I don’t really like to base a release announcement on bashing another project, but this whole project is motivated by my dissatisfaction with To.ml—the only TOML library for OCaml, so here we go. OTOML is a TOML library that you (hopefully) can use without writing long rants afterwards.
In short:
- TOML 1.0-compliant (To.ml is not).
- Good error reporting.
- Makes it easy to look up nested values.
- Bignum and calendar libraries are pluggable via functors.
- Flexible pretty-printer with indentation.
OPAM: opam - otoml
GitHub: GitHub - dmbaturin/otoml: A TOML(1.0.0-compliant) parsing and manipulation library for OCaml
Now let’s get to details.
TOML is supposed to be human-friendly so that people can use it as a configuration file format. For that, both developer and end-user experience must be great. To.ml provides neither. I’ve been using To.ml in my projects for a long time, and
Standard compliance
TOML is neither minimal nor obvious really, it’s much larger than the commonly used subset and the spec is not consistent and not easy to read, but To.ml fails at rather well-known things, like dotted keys, arrays of tables and heterogeneous arrays.
OTOML passes all tests in the test suite, except the tests related to bignum support. Those tests fail because the default implementation maps integers and floats to the native 31/63-bit OCaml types. More on that later.
Error reporting
Let’s look at error reporting. To.ml’s response to any parse error is a generic error with just line and column numbers.
utop # Toml.Parser.from_string "foo = [" ;;
- : Toml.Parser.result =
`Error
("Error in <string> at line 1 at column 7 (position 7)",
{Toml.Parser.source = "<string>"; line = 1; column = 7; position = 7})
Menhir offers excellent tools for error reporting, so I took time to make descriptive messages for many error conditions (there are generic “syntax error” messages still, but that’s better than nothing at all).
utop # Otoml.Parser.from_string_result "foo = [" ;;
- : (Otoml.t, string) result =
Error
"Syntax error on line 1, character 8: Malformed array (missing closing square bracket?)\n"
utop # Otoml.Parser.from_string_result "foo = {bar " ;;
- : (Otoml.t, string) result =
Error
"Syntax error on line 1, character 12: Key is followed by end of file or a malformed TOML construct.\n"
Looking up nested values
Nested sections are common in configs and should be easy to work with. This is how you do it in OTOML:
utop # let t = Otoml.Parser.from_string "[this.is.a.deeply.nested.table]
answer=42";;
val t : Otoml.t =
Otoml.TomlTable
[("this",
Otoml.TomlTable...
utop # Otoml.find t Otoml.get_integer ["this"; "is"; "a"; "deeply"; "nested"; "table"; "answer"] ;;
- : int = 42
For comparison, this is how it was done in To.ml:
utop # let toml_data = Toml.Parser.(from_string "
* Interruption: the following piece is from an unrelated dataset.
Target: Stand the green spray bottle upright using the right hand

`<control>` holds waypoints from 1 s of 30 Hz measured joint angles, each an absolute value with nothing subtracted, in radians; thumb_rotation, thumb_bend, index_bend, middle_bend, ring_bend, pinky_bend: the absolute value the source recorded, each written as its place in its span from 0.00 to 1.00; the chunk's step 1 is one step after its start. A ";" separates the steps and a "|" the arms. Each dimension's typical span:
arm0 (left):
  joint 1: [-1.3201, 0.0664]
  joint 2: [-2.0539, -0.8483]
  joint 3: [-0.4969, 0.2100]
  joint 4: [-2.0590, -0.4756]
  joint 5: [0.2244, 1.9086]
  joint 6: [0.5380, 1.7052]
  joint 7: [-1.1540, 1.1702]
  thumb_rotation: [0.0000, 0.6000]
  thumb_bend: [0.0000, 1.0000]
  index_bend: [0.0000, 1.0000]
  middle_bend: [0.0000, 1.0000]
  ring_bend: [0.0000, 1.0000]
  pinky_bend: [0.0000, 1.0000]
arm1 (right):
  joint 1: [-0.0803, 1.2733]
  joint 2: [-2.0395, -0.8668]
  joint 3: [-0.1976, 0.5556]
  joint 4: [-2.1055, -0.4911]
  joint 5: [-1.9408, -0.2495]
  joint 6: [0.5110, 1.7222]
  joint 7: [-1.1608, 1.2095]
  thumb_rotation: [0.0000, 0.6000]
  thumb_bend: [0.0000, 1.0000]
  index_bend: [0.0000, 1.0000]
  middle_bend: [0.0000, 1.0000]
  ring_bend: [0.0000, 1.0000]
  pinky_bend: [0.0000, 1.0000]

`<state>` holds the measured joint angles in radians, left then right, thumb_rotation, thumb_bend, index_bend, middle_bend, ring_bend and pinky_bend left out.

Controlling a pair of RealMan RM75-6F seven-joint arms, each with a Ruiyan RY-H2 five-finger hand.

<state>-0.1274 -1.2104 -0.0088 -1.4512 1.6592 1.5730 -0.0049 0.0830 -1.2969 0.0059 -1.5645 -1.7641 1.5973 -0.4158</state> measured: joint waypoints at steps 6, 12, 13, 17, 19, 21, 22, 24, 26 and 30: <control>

[this.is.a.deeply.nested.table]
answer=42" |> unsafe);;
val toml_data : Types.table = <abstr>
utop # Toml.Lenses.(get toml_data (
key "this" |-- table
|-- key "is" |-- table
|-- key "a" |-- table
|-- key "deeply" |-- table
|-- key "nested" |-- table
|-- key "table" |-- table
|-- key "answer"|-- int ));;
- : int option = Some 42
Extra dependencies
The TOML spec includes first-class RFC3339 dates, for better or worse. The irony is that most uses of TOML (and, indeed, most configuration files in the world) don’t need that, so it’s arguably a feature bloat—but if we set out to support TOML as it’s defined, that question is academic.
The practical implication is that if the standard library of a language doesn’t include a datetime type, a TOML library has to decide how to represent those values. To.ml makes ISO8601 a hard dependency, so if you don’t use dates, you end up with a useless dependency. And if you prefer another library (or need functionality no present in ISO8601), you end up with two libraries: one you chose to use, and one more forced on you.
Same goes for the arbitrary precision arithmetic. Most configs won’t need it, but the standard demands it, so something needs to be done.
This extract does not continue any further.